Zweisamkeit oder doch zusammen in einer Gruppe?
Als Maren und Jens ihre gemeinsame Wohnung bezogen hatten, gaben sie eine Einweihungsparty für ihre Freunde. Eigentlich waren es zwei Feste in einem. Denn obwohl Maren und Jens schon fast ein Jahr zusammen waren, sahen die meisten von Marens Freunden jetzt Jens zum ersten Mal, und nur ein einziger von Jens’ Freunden kannte Maren. Auch an diesem Abend vermischten sich die Freundeskreise kaum. Später passierte dies ebenfalls nicht. Und noch später erst recht nicht, denn da hatten sich Maren und Jens schon wieder getrennt.

Ich will nicht behaupten, dass es daran lag, dass sie keine gemeinsamen guten Freunde hatten. Aber es war schon auffällig, wie isoliert die beiden als Paar waren. Und im Grunde spiegelte ihr streng geteilter Freundeskreis auch etwas aus ihrer Beziehung wider: dass sie nie die Auseinandersetzungen geführt hatten, die jedes Paar führen muss, um nicht nur zwei zu bleiben, sondern auch eine Einheit zu bilden.
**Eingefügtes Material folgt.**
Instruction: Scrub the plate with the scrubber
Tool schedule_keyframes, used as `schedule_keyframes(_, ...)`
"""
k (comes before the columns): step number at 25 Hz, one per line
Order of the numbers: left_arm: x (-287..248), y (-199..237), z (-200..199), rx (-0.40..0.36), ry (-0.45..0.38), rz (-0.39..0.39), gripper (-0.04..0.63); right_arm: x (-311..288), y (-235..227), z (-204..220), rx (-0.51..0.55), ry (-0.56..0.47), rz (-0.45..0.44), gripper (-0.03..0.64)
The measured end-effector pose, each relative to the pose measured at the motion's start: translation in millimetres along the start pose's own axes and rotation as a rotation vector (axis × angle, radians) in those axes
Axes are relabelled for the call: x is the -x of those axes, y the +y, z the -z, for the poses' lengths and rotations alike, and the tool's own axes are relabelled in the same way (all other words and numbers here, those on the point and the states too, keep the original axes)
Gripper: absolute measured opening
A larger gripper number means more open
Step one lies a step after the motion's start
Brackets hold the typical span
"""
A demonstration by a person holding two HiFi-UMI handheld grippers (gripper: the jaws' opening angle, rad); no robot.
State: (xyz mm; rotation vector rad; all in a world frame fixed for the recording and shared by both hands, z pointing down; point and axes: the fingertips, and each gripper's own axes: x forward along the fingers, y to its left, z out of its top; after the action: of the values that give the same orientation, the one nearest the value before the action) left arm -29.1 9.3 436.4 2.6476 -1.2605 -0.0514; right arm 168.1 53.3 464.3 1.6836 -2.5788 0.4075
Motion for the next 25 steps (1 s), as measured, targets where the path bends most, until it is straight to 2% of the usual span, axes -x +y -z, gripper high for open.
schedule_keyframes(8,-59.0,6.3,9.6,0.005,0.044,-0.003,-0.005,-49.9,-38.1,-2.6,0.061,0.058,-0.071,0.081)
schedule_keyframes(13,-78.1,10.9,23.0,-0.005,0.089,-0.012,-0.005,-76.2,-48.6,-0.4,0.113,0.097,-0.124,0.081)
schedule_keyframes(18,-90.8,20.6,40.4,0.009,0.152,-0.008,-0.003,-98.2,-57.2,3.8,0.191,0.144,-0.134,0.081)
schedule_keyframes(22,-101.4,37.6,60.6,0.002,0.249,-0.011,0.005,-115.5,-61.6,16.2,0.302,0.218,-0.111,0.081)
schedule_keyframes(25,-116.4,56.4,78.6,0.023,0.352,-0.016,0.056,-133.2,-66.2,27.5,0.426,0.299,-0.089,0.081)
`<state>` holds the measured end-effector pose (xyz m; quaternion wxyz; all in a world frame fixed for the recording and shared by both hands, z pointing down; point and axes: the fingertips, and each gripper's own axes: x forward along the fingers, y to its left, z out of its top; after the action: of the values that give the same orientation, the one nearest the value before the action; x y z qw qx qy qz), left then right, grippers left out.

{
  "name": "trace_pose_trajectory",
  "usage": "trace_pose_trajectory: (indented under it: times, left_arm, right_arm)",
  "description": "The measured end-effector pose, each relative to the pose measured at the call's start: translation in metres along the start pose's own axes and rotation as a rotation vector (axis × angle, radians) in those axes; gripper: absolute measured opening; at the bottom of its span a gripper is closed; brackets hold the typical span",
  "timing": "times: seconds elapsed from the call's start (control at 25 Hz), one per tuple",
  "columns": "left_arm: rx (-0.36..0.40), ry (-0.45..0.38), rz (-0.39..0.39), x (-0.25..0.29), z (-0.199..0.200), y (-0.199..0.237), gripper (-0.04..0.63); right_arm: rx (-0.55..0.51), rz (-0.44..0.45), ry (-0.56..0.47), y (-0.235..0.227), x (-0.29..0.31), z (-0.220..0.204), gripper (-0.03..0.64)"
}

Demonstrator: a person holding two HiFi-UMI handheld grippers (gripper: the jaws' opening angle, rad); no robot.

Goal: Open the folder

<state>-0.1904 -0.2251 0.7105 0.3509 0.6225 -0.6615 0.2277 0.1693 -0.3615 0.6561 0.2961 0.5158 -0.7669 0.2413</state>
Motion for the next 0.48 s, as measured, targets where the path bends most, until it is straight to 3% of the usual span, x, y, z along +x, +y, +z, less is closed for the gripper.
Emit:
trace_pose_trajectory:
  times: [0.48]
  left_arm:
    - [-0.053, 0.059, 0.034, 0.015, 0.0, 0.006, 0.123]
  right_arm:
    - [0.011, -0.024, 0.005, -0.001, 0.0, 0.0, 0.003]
Jeder braucht eigene Freunde, klar. Auch wenn niemand versteht, was uns mit Babsi verbindet, die nur für ihre Kunst lebt und furchtbar schnell beleidigt ist, oder wieso wir uns immer wieder mit Herbert treffen, dessen einzige andere Freunde Netflix und sein Smartphone sind. Aber wenn wir einen Freundeskreis haben, an dem der Partner nicht teilnimmt, besteht immer die Gefahr, dass er sich ausgeschlossen fühlt. Ein sehr bedrohliches Gefühl, weil irgendwo tief in uns noch die Angst unserer Ahnen steckt: Wer von der Gruppe ausgeschlossen wurde, der hatte wenig Chance, allein zu überleben. Mit guten gemeinsamen Freunden dagegen entsteht keine Eifersucht. Und sie sind die wichtigen Zeugen unserer Beziehung: Sie sprechen an, wenn sie Spannungen in unserer Partnerschaft wahrnehmen. Wir können sie fragen, ob sie unseren Liebsten in letzter Zeit auch so abwesend wahrnehmen. Wenn wir uns als Paar gemeinsam mit Freunden erleben, entdecken wir Seiten aneinander, die in unserer Zweisamkeit nicht auftauchen. In den Partnerschaften unserer gemeinsamen Freunde respektieren wir auch unsere eigene Beziehung: Gehen sie einfühlsamer miteinander um als wir? Fehlt ihnen unser Humor? Könnten wir uns auch, wie sie, deutlicher voneinander abgrenzen?
Durch gemeinsame Freunde fühlen wir uns einfach wohler
Doch vor allem stecken gemeinsame gute Freunde das Feld ab, in dem wir leben, lachen und uns aufgehoben fühlen. Das Eingebundensein in eine soziale Gemeinschaft, die Unterstützung durch andere und verlässliche nahe Beziehungen haben mehr Einfluss auf unser Wohlergehen als Bio-Vollkost und jedes Fitness-Training. Und durch gute gemeinsame Freunde entkommen wir den Schrecken der Kleinfamilie am besten. Wir fahren gemeinsam in die Ferien, wir feiern mit ihnen, unsere Kids entdecken in ihnen andere wichtige Erwachsene für sich. Und nicht zuletzt nehmen sie eine Überforderung aus unserer Beziehung: Der Liebste muss nicht mehr unser alleiniger Glücksspender sein.